A vuelapluma…
- el elemento dinamizador y aglutinador de buena parte de la película, en especial el principio y final, es la violencia “pacífica”, el trastazo, la pelea desbarrada que no deja secuelas y destroza mobiliario. Este modo bufo y grotesco de usar la violencia y el daño al otro es un recurso cinematográfico y escénico antiguo, primitivo, pero en el caso de La taberna del irlandés va más allá de otras obras de Ford donde estaba muy presente en momentos puntuales -que protagonizaba por cierto un Victor McLagen aquí ausente- para animar la acción. Sin embargo aquí constituye, en cierta forma, la columna vertebral de la película, hasta el punto de que solapa, en mi opinión, a la historia de la bostoniana que viene a encontrarse con los pecados de su padre. El mismo “amoroso final”, con Donovan azotando el culo de su amada en una suerte de paroxismo amoroso/cómico/macarrilla cierra bien este capítulo de la violencia exagerada e inane, que serviría de mucho entretenimiento a los espectadores de la época pero ha convertido a esta película, para nosotros, en una suerte de dinosaurio con manchas rosas.

- en conexión con la idea anterior, es interesante analizar lo cerrado que es el arco de transformación de la protagonista (Elizabeth Allen) que pasa de ser una señorita adusta y remilgada a confraternizar enseguida con el carácter vitalista y estrafalario de la isla y sus habitantes -blancos- sin que medie más que algún chapuzón providencial que nos desvele su silueta mojada. Es un personaje cuyo carácter, aparentemente fuerte y tenaz, contrasta paradójicamente con la rapidez en aceptar la personalidad de Donovan, o el “pecado” de su padre o la forma de vida desordenada de todo el mundo. Quiero suponer que esta volubilidad no es arbitraria y que Ford, que es un sabio -y esta una sabia película, ojo- simplemente supo ver que el aparente motor de la historia -el reencuentro de la hija con su padre pasado y presente, y lo que bulle por ahí- funcionaba mejor como su carrocería.

- otro apunte, y esto sí es paradigmático en el cine de John Ford: que el devenir de las cosas lo marque el ausente.
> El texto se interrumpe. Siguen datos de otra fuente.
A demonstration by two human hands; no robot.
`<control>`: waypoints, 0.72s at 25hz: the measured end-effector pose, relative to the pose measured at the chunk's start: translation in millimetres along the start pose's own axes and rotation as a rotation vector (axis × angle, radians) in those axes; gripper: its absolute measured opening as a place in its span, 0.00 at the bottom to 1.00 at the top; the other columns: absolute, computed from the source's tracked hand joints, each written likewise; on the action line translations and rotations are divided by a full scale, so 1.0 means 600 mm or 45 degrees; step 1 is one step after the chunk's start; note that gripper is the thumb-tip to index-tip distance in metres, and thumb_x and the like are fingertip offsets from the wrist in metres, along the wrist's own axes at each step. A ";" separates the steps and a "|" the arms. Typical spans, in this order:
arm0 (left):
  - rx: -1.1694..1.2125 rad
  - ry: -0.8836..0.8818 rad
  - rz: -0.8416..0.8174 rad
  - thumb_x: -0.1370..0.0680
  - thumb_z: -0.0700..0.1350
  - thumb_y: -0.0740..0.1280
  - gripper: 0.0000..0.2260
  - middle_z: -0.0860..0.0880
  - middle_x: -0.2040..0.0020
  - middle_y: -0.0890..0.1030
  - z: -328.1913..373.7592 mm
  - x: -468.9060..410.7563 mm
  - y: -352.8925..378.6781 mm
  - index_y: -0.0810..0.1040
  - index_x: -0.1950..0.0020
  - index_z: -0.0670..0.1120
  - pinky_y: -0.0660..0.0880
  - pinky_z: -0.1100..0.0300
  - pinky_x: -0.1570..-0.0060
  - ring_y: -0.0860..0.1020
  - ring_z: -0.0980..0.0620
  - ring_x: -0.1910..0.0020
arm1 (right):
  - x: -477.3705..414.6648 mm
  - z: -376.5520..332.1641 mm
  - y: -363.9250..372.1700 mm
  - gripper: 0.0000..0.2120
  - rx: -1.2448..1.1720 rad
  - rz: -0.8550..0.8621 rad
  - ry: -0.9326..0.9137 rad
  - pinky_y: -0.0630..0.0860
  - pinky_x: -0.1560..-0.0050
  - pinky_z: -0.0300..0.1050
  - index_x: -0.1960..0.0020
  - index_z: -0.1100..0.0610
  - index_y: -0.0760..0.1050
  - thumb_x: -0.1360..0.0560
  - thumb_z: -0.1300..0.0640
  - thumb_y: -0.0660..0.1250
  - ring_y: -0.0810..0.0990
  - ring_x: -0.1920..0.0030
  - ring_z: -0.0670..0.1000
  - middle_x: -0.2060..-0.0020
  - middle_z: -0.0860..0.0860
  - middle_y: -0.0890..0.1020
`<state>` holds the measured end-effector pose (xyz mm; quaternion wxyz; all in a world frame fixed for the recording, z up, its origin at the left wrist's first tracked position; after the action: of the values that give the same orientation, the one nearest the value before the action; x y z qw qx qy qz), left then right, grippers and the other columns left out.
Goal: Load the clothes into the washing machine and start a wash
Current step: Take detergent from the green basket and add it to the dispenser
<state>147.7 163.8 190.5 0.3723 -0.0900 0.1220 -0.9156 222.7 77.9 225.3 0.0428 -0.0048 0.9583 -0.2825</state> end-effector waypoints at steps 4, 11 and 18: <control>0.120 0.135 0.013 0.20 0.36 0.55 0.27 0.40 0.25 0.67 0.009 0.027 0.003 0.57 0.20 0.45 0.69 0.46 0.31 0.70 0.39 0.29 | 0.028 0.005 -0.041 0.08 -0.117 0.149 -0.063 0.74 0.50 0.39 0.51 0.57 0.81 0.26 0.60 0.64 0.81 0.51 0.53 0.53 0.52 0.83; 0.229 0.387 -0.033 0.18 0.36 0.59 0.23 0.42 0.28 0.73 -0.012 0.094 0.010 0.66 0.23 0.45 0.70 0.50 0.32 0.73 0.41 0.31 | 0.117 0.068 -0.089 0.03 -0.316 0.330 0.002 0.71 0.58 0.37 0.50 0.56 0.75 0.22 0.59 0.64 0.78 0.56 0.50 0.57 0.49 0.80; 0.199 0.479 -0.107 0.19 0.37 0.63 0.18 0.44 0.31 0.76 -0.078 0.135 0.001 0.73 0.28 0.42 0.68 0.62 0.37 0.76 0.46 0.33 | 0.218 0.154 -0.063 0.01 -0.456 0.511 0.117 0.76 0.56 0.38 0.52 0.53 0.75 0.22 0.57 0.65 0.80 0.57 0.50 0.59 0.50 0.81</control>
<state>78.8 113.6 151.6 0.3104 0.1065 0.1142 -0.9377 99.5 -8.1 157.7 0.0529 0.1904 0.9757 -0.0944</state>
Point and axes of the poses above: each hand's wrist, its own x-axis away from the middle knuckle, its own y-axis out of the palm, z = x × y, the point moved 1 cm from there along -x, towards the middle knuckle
Es el que no está pero va a llegar, o aquél a cuyo encuentro hay que ir. En este caso lo tenemos en la primera parte de la película con la ausencia/presencia del Doctor, que condiciona el recibimiento que recibe su hija y el ocultamiento de sus pequeños. No es necesario mencionar otros mil ejemplos en la filmografía de Ford, con mencionar The Searchers (Centauros del desierto), que lo lleva en el título, es suficiente. Lo ausente en forma de persona ida, o de tiempo pasado, crimen cometido hace tiempo, es la una fuerza motriz fundamental en los argumentos fordianos. Con esto se consigue realzar el tono evocador y un tanto irreal de las vivencias que suceden en pantalla, pues parecen estar emanando de algo inestable e indefinido que a causa de su no presencia, de su ocultamiento, abre el campo de la imaginación y amplía la sacrosanta suspensión de credulidad que hace que los espectadores nos dejemos llevar a estas islas irreales, por ejemplo.
- sobre la cuestión racial. En esta película esa “ambigüedad” – o quizá no sea esta la palabra más adecuada- con la que los no-WASP son tratados en las películas de Ford, (como una distancia respetuosa desde la vigilancia y el dominio) se dispone en algo que, siguiendo el camino de la farsa exótica que es toda la cinta, se columpia entre el ridículo y la solemnidad. Los nativos son tratados con respeto, pero no son más que un decorado cantante, la tristeza de Amelia por constatar el racismo de sus amigos adultos cuando tiene que dejar su casa para que venga su hermana no vuelve a aflorar en toda la película, y queda como un pequeño anticlímax. Los chinos y japonesas son seres monomaníacos, que existen para una sola tarea, y, en fin, el personaje más patético de todos, porque no hace ni gracia, es el nativo secretario del gobernador, que aspira a ser como los blancos. Sin embargo yo no me atrevo a calificar todo esto como racista o como un acto de menosprecio. Bien me abstengo de juzgar las formas de juzgar antiguas. De lo que quiero dejar cuenta es de que, en el fondo, hay que ser un gran creador para poder presentar de forma natural y creíble esta contradicción que nuestro siglo ya no soporta.